Consider what is happening beneath your skin right now. Your immune system — a network of some thirty-seven trillion cells working in layered, coordinated concert — is identifying, targeting, and neutralizing threats you will never know existed.¹ Your bone marrow is producing approximately two million new red blood cells every single second.² Your liver is simultaneously performing over five hundred distinct biochemical functions — all without a single conscious instruction from you.³ When you are injured, platelets rush to the wound within seconds.⁴ When infection threatens, your immune system mounts a response calibrated to the precise nature of the threat — not a general alarm, but a targeted, intelligent counterattack.⁵ When one system is under stress, other systems compensate, redistribute, adapt. The body does not abandon its members. It rallies around them.
Medical science has a word for this state of coordinated, whole-body vitality working together toward the flourishing of every member.
They call it *normal.*⁶
The baseline expectation of a body functioning as it was designed to function.
If that kind of wholeness — that coordinated, self-giving, mutually sustaining vitality — is normal for the human body, what should normal look like for the Body of Christ?
The Apostle Paul was not reaching for a casual metaphor when he described the Church as a body. He was making a theological claim with practical, measurable implications. *"For just as the body is one and yet has many parts...so also is Christ."*⁷ A Body *"fitted and held together by what every joint supplies, according to the proper working of each individual part."*⁸ Every joint. Each individual part. The supply of the whole dependent on the functioning of every member. That, according to the Word of God, is normal.
And we have a record of what it looked like when it actually happened.
Consider Acts 2. The disciples are gathered in one place. The Holy Spirit arrives — not quietly, but like a rushing violent wind,⁹ like tongues of fire,¹⁰ like something that cannot be contained. Peter stands up and preaches with a power that can only be explained by the Holy Spirit working through a surrendered vessel. And when that sermon ends, three thousand people are added to the church in a single day.¹¹
Not gradually. Not over the course of a quarter. One day. One sovereign movement of the Spirit of God.

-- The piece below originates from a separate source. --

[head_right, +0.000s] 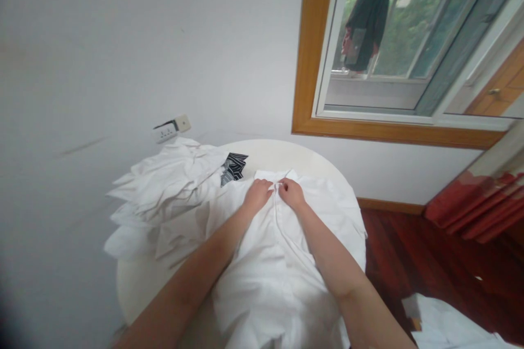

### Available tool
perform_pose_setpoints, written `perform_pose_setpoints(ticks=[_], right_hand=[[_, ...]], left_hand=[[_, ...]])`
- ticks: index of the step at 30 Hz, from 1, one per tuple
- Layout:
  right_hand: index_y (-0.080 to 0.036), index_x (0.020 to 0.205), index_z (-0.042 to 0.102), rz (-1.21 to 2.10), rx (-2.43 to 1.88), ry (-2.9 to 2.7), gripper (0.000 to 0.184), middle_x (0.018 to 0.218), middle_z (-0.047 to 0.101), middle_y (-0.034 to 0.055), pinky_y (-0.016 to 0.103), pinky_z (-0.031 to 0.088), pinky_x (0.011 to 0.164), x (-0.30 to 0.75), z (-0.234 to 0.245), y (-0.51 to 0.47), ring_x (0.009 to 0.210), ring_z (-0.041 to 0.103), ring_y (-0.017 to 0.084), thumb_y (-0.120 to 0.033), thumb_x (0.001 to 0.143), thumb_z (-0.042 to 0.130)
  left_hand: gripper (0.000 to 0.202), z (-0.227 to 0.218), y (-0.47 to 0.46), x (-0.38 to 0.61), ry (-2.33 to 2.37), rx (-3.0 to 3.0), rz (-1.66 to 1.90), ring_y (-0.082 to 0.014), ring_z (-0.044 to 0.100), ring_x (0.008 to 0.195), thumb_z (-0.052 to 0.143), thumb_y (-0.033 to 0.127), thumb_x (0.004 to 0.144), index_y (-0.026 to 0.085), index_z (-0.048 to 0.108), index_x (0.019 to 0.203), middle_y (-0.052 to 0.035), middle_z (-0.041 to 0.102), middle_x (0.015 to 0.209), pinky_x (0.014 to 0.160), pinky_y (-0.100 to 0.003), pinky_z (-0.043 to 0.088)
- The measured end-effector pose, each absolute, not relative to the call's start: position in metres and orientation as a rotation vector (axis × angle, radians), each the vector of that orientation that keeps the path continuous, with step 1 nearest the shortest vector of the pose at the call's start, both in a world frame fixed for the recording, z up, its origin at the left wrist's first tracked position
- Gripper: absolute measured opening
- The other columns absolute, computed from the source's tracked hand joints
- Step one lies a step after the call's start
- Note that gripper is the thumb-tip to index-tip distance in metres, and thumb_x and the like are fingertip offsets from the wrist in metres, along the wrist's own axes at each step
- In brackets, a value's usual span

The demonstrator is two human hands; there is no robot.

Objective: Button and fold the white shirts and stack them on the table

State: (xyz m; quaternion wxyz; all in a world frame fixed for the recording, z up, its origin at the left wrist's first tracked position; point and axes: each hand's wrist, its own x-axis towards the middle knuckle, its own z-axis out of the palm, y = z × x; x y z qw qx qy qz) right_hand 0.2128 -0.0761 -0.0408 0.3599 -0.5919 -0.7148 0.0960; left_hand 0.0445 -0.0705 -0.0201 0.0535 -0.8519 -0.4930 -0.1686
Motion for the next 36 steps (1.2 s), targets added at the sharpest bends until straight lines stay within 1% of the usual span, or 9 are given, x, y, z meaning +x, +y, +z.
perform_pose_setpoints(ticks=[3, 7, 10, 15, 18, 21, 26, 30, 36], right_hand=[[-0.018, 0.09, 0.067, 0.355, -1.475, -1.715, 0.025, 0.07, 0.062, -0.0007, 0.023, 0.04, 0.063, 0.217, -0.044, -0.07, 0.064, 0.054, 0.014, -0.024, 0.076, 0.048], [-0.019, 0.09, 0.066, 0.465, -1.443, -1.644, 0.027, 0.064, 0.059, -0.0031, 0.022, 0.04, 0.061, 0.22, -0.048, -0.065, 0.062, 0.052, 0.014, -0.024, 0.071, 0.047], [-0.021, 0.091, 0.067, 0.512, -1.435, -1.634, 0.029, 0.062, 0.059, -0.0042, 0.022, 0.04, 0.06, 0.22, -0.05, -0.063, 0.062, 0.053, 0.014, -0.024, 0.071, 0.046], [-0.022, 0.082, 0.067, 0.638, -1.474, -1.555, 0.025, 0.056, 0.055, -0.0048, 0.022, 0.037, 0.055, 0.221, -0.048, -0.058, 0.056, 0.052, 0.013, -0.024, 0.072, 0.044], [-0.02, 0.08, 0.064, 0.781, -1.415, -1.507, 0.022, 0.059, 0.059, -0.0037, 0.022, 0.04, 0.058, 0.221, -0.044, -0.059, 0.058, 0.056, 0.013, -0.026, 0.074, 0.044], [-0.02, 0.079, 0.061, 0.819, -1.372, -1.533, 0.021, 0.064, 0.061, -0.002, 0.023, 0.041, 0.061, 0.221, -0.043, -0.062, 0.062, 0.058, 0.013, -0.034, 0.078, 0.045], [-0.021, 0.085, 0.057, 0.575, -1.455, -1.631, 0.017, 0.062, 0.056, -0.0054, 0.023, 0.037, 0.058, 0.222, -0.047, -0.062, 0.058, 0.05, 0.013, -0.031, 0.072, 0.055], [-0.021, 0.1, 0.049, 0.577, -1.442, -1.607, 0.033, 0.06, 0.051, -0.0085, 0.023, 0.036, 0.057, 0.224, -0.051, -0.06, 0.057, 0.05, 0.014, -0.025, 0.068, 0.056], [-0.022, 0.102, 0.045, 0.651, -1.383, -1.604, 0.031, 0.061, 0.052, -0.0082, 0.026, 0.039, 0.061, 0.224, -0.05, -0.063, 0.058, 0.052, 0.015, -0.024, 0.072, 0.054]], left_hand=[[0.021, -0.013, -0.063, 0.052, -1.468, -2.574, -0.356, -0.0226, 0.059, 0.093, 0.047, 0.016, 0.091, 0.014, 0.068, 0.094, -0.0117, 0.068, 0.093, 0.085, -0.034, 0.044], [0.023, -0.008, -0.055, 0.053, -1.522, -2.511, -0.447, -0.0238, 0.058, 0.101, 0.043, 0.018, 0.093, 0.012, 0.065, 0.095, -0.0143, 0.066, 0.098, 0.085, -0.034, 0.044], [0.024, -0.013, -0.052, 0.048, -1.701, -2.441, -0.712, -0.0207, 0.061, 0.097, 0.04, 0.024, 0.096, 0.014, 0.063, 0.095, -0.0125, 0.066, 0.099, 0.082, -0.031, 0.045], [0.023, -0.028, -0.049, 0.039, -2.038, -2.544, -1.284, -0.0121, 0.065, 0.063, 0.035, 0.025, 0.097, 0.017, 0.056, 0.094, -0.0031, 0.07, 0.077, 0.061, -0.023, 0.047], [0.016, -0.033, -0.049, 0.04, -1.994, -2.64, -1.551, -0.011, 0.066, 0.061, 0.038, 0.026, 0.095, 0.018, 0.052, 0.093, -0.003, 0.071, 0.083, 0.054, -0.02, 0.046], [0.006, -0.036, -0.05, 0.043, -1.799, -2.774, -1.606, -0.0127, 0.068, 0.067, 0.049, 0.025, 0.09, 0.021, 0.049, 0.094, -0.0015, 0.07, 0.081, 0.058, -0.021, 0.048], [0.026, -0.038, -0.05, 0.046, -1.666, -2.813, -1.524, -0.0132, 0.066, 0.075, 0.054, 0.009, 0.081, 0.021, 0.044, 0.101, -0.0016, 0.067, 0.089, 0.07, -0.025, 0.051], [0.02, -0.038, -0.049, 0.047, -1.491, -2.819, -1.207, -0.017, 0.062, 0.088, 0.051, 0.005, 0.08, 0.02, 0.052, 0.095, -0.0044, 0.064, 0.092, 0.083, -0.031, 0.05], [0.018, -0.035, -0.047, 0.054, -1.449, -2.75, -0.94, -0.0204, 0.058, 0.095, 0.053, 0.015, 0.086, 0.016, 0.065, 0.099, -0.0092, 0.061, 0.098, 0.092, -0.036, 0.046]])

That was the birthday of the Church. And what the Church looked like on its birthday tells us what the Church was always intended to be.
Luke describes it plainly. "They were continually devoting themselves to the apostles' teaching and to fellowship, to the breaking of bread and to prayer. Everyone kept feeling a sense of awe; and many wonders and signs were taking place." Acts 2:42–43 (NASB).¹²
Four marks of the normal church.
The apostles' teaching — the Word of God taken in not occasionally but continually, the Greek proskarterountes carrying the force of persistent, unwavering, stubborn devotion.¹³
Fellowship — the Greek koinōnia, which is not coffee hour after the service. Koinōnia means participation, partnership, having in common — people whose lives have come into contact at a level that goes past the polite surface of Sunday morning into the actual substance of daily existence.¹⁴
The breaking of bread — both the Lord's Supper and the shared table of daily meals, because this community did not divide the sacred from the ordinary.¹⁵
And prayer — not the perfunctory kind, but the deēsis of people who have discovered they are completely dependent on God and have stopped pretending otherwise.¹⁶
The result? Phobos — the reverent, wide-eyed recognition that something is happening here that human beings did not arrange and cannot explain.¹⁷ Signs and wonders. The supernatural activity of God operating through a community so surrendered to Him that the line between the possible and the impossible had effectively ceased to matter.
That was normal.
But Luke is not finished. "And all those who had believed were together and had all things in common; and they began selling their property and possessions and were sharing them with all, as anyone might have need." Acts 2:44–45 (NASB).¹⁸
The phrase "had all things in common" renders the Greek hapanta koina — literally, all things shared. Not some things. Not the surplus things. *All things.*¹⁹
And then — the detail I do not want you to miss — Luke tells us how they did it.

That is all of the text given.